[INPUT DATA Boundary: Start]

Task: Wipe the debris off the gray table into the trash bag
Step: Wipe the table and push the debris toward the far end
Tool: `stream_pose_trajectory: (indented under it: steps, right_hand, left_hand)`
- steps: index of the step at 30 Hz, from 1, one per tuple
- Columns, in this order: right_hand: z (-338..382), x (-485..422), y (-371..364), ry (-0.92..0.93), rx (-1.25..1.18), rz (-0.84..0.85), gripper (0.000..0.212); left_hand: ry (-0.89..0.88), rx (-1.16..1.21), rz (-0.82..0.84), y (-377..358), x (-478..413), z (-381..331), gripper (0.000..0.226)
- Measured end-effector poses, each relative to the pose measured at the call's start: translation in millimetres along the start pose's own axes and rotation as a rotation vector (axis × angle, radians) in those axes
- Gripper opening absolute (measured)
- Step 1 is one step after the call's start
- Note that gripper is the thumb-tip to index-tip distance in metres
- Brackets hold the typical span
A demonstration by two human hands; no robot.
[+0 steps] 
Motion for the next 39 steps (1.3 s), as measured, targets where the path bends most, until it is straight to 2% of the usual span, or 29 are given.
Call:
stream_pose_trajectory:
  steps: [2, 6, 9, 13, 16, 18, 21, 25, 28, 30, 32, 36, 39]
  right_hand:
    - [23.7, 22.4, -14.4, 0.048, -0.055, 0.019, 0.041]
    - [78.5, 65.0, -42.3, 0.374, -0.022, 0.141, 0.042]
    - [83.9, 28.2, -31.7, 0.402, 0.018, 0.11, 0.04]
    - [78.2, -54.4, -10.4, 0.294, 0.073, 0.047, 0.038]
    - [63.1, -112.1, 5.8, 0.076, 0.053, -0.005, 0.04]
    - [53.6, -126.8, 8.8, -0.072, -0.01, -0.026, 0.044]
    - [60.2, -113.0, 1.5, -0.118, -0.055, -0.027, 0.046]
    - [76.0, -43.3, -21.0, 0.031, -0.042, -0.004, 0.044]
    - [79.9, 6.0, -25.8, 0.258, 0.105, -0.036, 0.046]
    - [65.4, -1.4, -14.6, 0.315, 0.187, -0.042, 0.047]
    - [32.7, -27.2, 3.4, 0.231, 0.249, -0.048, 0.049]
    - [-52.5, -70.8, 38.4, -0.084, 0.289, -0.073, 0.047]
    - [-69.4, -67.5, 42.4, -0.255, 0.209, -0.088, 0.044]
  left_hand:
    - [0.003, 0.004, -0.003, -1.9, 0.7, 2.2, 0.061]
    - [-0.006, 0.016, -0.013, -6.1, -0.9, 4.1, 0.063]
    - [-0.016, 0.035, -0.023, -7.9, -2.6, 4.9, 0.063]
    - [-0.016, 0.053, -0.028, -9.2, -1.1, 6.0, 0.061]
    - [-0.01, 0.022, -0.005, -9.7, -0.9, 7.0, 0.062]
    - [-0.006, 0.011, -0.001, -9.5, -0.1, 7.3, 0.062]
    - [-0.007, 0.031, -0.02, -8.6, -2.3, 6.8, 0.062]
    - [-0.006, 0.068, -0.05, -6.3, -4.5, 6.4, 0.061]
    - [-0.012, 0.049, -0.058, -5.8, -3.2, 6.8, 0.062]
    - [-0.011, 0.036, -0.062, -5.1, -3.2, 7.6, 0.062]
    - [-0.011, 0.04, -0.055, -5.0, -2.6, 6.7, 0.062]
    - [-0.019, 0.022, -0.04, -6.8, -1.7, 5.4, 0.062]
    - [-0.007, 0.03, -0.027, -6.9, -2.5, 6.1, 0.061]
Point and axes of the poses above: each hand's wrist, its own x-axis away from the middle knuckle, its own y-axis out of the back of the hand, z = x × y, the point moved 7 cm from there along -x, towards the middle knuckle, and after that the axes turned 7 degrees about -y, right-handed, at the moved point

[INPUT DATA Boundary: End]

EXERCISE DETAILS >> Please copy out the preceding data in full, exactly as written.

ANSWER BOX >>
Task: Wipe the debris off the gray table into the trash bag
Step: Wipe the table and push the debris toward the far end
Tool: `stream_pose_trajectory: (indented under it: steps, right_hand, left_hand)`
- steps: index of the step at 30 Hz, from 1, one per tuple
- Columns, in this order: right_hand: z (-338..382), x (-485..422), y (-371..364), ry (-0.92..0.93), rx (-1.25..1.18), rz (-0.84..0.85), gripper (0.000..0.212); left_hand: ry (-0.89..0.88), rx (-1.16..1.21), rz (-0.82..0.84), y (-377..358), x (-478..413), z (-381..331), gripper (0.000..0.226)
- Measured end-effector poses, each relative to the pose measured at the call's start: translation in millimetres along the start pose's own axes and rotation as a rotation vector (axis × angle, radians) in those axes
- Gripper opening absolute (measured)
- Step 1 is one step after the call's start
- Note that gripper is the thumb-tip to index-tip distance in metres
- Brackets hold the typical span
A demonstration by two human hands; no robot.
[+0 steps] 
Motion for the next 39 steps (1.3 s), as measured, targets where the path bends most, until it is straight to 2% of the usual span, or 29 are given.
Call:
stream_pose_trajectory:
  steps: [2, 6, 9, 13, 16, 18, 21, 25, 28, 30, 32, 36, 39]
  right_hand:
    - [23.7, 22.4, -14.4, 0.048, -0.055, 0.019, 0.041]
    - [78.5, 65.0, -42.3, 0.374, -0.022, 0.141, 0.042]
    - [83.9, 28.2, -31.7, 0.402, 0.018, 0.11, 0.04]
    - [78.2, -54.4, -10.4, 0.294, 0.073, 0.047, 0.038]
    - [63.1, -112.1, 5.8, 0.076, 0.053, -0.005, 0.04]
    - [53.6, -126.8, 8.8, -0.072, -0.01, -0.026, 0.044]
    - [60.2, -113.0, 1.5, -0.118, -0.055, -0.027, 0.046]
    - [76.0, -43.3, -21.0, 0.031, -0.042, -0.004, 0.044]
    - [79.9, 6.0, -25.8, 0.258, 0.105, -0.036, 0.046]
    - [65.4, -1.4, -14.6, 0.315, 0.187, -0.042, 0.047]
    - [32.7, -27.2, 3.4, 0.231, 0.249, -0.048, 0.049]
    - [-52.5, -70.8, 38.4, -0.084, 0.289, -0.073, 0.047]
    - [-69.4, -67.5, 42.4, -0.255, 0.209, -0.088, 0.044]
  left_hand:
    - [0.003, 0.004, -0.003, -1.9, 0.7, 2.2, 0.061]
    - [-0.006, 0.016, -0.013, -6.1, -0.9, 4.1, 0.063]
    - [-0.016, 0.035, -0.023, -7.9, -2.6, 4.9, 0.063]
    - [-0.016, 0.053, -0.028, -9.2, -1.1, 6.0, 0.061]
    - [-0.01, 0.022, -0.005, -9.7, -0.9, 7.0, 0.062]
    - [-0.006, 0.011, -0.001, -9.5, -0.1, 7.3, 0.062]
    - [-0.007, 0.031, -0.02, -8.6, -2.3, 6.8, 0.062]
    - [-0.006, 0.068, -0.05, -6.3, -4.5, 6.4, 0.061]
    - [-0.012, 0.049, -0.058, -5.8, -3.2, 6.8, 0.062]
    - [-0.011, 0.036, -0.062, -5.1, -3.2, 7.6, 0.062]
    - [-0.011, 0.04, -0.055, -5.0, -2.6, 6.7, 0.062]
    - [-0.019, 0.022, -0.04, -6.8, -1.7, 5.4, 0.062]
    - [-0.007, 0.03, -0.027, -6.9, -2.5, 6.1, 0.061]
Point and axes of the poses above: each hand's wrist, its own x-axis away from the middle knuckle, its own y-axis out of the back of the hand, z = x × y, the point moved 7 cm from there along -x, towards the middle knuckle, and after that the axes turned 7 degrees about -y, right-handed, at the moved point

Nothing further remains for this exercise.